> [Task prompt]: The reply should be an exact repeat of the listing, with no pictures in it.

Data block below:

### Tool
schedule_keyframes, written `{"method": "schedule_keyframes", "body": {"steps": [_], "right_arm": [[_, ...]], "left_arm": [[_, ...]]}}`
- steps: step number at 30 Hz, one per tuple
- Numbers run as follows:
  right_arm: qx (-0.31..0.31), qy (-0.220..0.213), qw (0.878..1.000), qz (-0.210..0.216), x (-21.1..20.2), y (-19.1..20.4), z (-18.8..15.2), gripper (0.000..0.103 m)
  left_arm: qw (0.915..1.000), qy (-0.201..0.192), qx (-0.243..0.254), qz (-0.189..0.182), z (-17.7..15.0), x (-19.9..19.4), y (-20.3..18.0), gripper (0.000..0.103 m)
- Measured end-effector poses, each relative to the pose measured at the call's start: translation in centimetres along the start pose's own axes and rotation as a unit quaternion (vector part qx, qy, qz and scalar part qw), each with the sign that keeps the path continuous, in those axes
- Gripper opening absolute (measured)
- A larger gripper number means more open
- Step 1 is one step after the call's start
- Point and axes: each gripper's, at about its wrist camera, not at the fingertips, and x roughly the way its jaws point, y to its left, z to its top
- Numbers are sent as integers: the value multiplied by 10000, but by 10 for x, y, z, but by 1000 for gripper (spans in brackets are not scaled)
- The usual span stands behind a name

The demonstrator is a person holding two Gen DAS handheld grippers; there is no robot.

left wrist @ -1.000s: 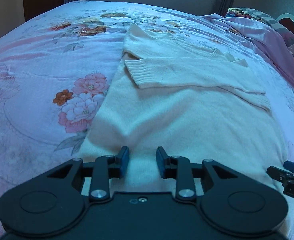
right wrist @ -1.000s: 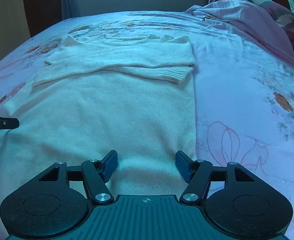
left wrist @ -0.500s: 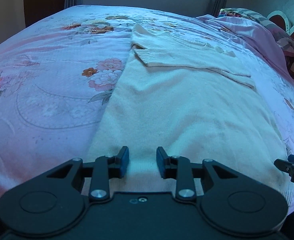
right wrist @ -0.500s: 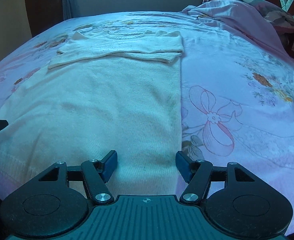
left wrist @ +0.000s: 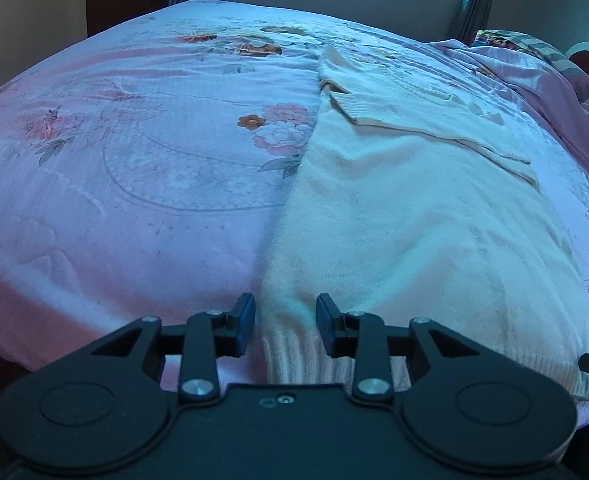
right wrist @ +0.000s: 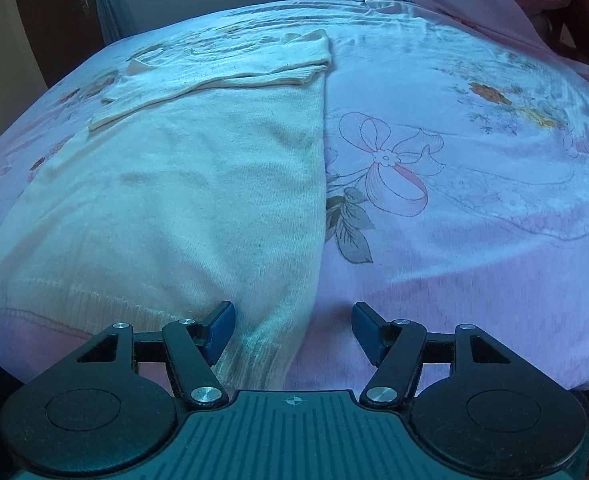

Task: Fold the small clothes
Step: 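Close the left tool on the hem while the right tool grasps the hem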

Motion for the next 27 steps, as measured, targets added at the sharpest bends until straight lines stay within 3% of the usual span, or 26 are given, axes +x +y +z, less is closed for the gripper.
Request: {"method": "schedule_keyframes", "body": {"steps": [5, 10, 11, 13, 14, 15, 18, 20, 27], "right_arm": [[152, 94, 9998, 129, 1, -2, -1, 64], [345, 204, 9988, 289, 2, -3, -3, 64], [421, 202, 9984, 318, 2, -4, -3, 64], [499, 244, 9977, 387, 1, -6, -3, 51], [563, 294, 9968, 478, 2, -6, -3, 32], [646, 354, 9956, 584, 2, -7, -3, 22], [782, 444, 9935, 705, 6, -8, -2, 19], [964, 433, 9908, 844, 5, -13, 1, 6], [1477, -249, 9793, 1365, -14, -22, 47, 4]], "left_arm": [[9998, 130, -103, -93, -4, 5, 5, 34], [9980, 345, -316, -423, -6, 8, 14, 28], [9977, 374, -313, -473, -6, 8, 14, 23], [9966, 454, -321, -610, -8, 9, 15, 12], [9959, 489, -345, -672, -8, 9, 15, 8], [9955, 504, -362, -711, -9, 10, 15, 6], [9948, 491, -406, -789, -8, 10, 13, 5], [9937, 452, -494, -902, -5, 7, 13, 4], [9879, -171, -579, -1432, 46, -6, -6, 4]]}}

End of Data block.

> [Worked solution]:
### Tool
schedule_keyframes, written `{"method": "schedule_keyframes", "body": {"steps": [_], "right_arm": [[_, ...]], "left_arm": [[_, ...]]}}`
- steps: step number at 30 Hz, one per tuple
- Numbers run as follows:
  right_arm: qx (-0.31..0.31), qy (-0.220..0.213), qw (0.878..1.000), qz (-0.210..0.216), x (-21.1..20.2), y (-19.1..20.4), z (-18.8..15.2), gripper (0.000..0.103 m)
  left_arm: qw (0.915..1.000), qy (-0.201..0.192), qx (-0.243..0.254), qz (-0.189..0.182), z (-17.7..15.0), x (-19.9..19.4), y (-20.3..18.0), gripper (0.000..0.103 m)
- Measured end-effector poses, each relative to the pose measured at the call's start: translation in centimetres along the start pose's own axes and rotation as a unit quaternion (vector part qx, qy, qz and scalar part qw), each with the sign that keeps the path continuous, in those axes
- Gripper opening absolute (measured)
- A larger gripper number means more open
- Step 1 is one step after the call's start
- Point and axes: each gripper's, at about its wrist camera, not at the fingertips, and x roughly the way its jaws point, y to its left, z to its top
- Numbers are sent as integers: the value multiplied by 10000, but by 10 for x, y, z, but by 1000 for gripper (spans in brackets are not scaled)
- The usual span stands behind a name

The demonstrator is a person holding two Gen DAS handheld grippers; there is no robot.

left wrist @ -1.000s: 
right wrist @ -1.000s: 
left wrist @ -0.500s: 
right wrist @ -0.500s: 
left wrist @ +0.000s: 
right wrist @ +0.000s: 

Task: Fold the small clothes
Step: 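Close the left tool on the hem while the right tool grasps the hem
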
Motion for the next 27 steps, as measured, targets added at the sharpest bends until straight lines stay within 3% of the usual span, or 26 are given, axes +x +y +z, less is closed for the gripper.
Request: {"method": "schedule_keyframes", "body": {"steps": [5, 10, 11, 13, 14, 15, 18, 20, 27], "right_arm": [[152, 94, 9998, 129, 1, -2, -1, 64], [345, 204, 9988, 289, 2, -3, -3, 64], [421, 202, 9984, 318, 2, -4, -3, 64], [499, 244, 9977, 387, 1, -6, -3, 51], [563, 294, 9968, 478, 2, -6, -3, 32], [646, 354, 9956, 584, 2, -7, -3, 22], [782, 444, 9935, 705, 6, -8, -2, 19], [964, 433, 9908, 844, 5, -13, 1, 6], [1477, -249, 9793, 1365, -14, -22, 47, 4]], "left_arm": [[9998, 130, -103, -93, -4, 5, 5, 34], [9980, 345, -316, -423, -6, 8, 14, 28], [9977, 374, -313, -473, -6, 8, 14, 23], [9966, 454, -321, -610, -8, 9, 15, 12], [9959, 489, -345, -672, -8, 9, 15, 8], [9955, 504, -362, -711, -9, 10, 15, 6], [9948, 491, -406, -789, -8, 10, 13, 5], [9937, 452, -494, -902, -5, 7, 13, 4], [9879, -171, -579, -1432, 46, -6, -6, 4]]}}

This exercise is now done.